How do I create a solr core with the data from an existing one?

classic Classic list List threaded Threaded
3 messages Options
Reply | Threaded
Open this post in threaded view
|

How do I create a solr core with the data from an existing one?

Steve Dupree
*Solr 1.4 Enterprise Search Server* recommends doing large updates on a copy
of the core, and then swapping it in for the main core. I tried following
these steps:

   1. Create prep core:
   http://localhost:8983/solr/admin/cores?action=CREATE&name=prep&instanceDir=main
   2. Perform index update, then commit/optimize on prep core.
   3. Swap main and prep core:
   http://localhost:8983/solr/admin/cores?action=SWAP&core=main&other=prep
   4. Unload prep core:
   http://localhost:8983/solr/admin/cores?action=UNLOAD&core=prep

The problem I am having is, the core created in step 1 doesn't have any data
in it. If I am going to do a full index of everything and the kitchen sink,
that would be fine, but if I just want to update a (large) subset of the
documents - that's obviously not going to work.

(I could merge the cores, but part of what I'm trying to do is get rid of
any deleted documents without trying to make a list of them.)

Is there some flag to the CREATE action that I'm missing? The Solr Wiki page
for CoreAdmin <http://wiki.apache.org/solr/CoreAdmin> is a little sparse on
details.

Is this approach wrong? I found at least one message on this list that
stated that performing updates in a separate core on the same machine won't
help, given that they're both using the same CPU. Is that true?
thanks in advance
~stannius
Reply | Threaded
Open this post in threaded view
|

Re: How do I create a solr core with the data from an existing one?

Gijs Kunze
Hi,

I'm not sure if it's the best option but you could use replication to
copy the index (http://wiki.apache.org/solr/SolrReplication). As long as
you core is configured as a master you can use the fetchindex command to
do a one-time replication from the new core (see the HTTP API section in
the wiki page).

Regards,

gwk


On 3/24/2010 5:31 PM, Steve Dupree wrote:

> *Solr 1.4 Enterprise Search Server* recommends doing large updates on a copy
> of the core, and then swapping it in for the main core. I tried following
> these steps:
>
>     1. Create prep core:
>     http://localhost:8983/solr/admin/cores?action=CREATE&name=prep&instanceDir=main
>     2. Perform index update, then commit/optimize on prep core.
>     3. Swap main and prep core:
>     http://localhost:8983/solr/admin/cores?action=SWAP&core=main&other=prep
>     4. Unload prep core:
>     http://localhost:8983/solr/admin/cores?action=UNLOAD&core=prep
>
> The problem I am having is, the core created in step 1 doesn't have any data
> in it. If I am going to do a full index of everything and the kitchen sink,
> that would be fine, but if I just want to update a (large) subset of the
> documents - that's obviously not going to work.
>
> (I could merge the cores, but part of what I'm trying to do is get rid of
> any deleted documents without trying to make a list of them.)
>
> Is there some flag to the CREATE action that I'm missing? The Solr Wiki page
> for CoreAdmin<http://wiki.apache.org/solr/CoreAdmin>  is a little sparse on
> details.
>
> Is this approach wrong? I found at least one message on this list that
> stated that performing updates in a separate core on the same machine won't
> help, given that they're both using the same CPU. Is that true?
> thanks in advance
> ~stannius
>
>    
Reply | Threaded
Open this post in threaded view
|

Re: How do I create a solr core with the data from an existing one?

Chris Hostetter-3
In reply to this post by Steve Dupree

: *Solr 1.4 Enterprise Search Server* recommends doing large updates on a copy
: of the core, and then swapping it in for the main core. I tried following
        ...
: The problem I am having is, the core created in step 1 doesn't have any data
: in it. If I am going to do a full index of everything and the kitchen sink,
: that would be fine, but if I just want to update a (large) subset of the
: documents - that's obviously not going to work.

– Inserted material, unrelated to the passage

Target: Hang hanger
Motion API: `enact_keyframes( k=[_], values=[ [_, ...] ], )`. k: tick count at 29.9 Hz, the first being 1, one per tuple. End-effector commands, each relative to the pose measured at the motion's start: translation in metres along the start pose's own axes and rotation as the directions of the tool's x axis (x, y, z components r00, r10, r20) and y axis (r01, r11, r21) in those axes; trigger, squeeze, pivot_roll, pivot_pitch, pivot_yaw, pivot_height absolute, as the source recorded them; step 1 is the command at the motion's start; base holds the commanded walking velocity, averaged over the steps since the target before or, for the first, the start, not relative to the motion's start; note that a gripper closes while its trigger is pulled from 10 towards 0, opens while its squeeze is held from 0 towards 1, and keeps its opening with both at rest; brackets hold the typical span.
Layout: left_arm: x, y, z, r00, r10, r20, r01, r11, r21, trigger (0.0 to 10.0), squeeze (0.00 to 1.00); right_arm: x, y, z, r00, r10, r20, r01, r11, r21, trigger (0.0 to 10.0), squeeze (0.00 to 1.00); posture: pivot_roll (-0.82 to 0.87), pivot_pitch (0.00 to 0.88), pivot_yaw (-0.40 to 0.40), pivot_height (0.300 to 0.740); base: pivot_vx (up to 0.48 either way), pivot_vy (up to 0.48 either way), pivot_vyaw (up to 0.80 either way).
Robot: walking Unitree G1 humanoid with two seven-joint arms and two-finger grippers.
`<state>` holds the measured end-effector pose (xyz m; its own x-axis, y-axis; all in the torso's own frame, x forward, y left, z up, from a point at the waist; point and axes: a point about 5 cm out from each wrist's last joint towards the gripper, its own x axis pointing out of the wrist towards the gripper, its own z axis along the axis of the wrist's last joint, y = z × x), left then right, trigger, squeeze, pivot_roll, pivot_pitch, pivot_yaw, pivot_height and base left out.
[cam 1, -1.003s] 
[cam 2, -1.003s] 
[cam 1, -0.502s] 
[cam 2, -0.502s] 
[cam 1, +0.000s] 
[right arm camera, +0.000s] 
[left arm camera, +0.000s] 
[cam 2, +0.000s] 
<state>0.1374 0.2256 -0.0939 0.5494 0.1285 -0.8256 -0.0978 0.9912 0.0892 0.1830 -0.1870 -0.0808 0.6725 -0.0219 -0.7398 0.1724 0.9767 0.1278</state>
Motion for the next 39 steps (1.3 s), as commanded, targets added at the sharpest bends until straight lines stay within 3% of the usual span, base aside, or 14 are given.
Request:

that's really the point of that recommendation -- it's a way to compleltey
rebuild without any downtime (the old core keeps serving requests until
the new one is completely ready)

If you are just updating some of the docs (even if it's a large "some")
you should just updating hte existing core.

if you really want to "clone" the data in a core, then replication is
really the only way to do that currently.  Replicating to a "query
machine" instead of having clients query the "master" you are updating
directly is usually a good idea for lots of reasons -- but in this case
you could always temporarily disable replication, make your large batch
changes to the master, and then renable the replciation so the query boxes
only see the changes when they are all done.


-Hoss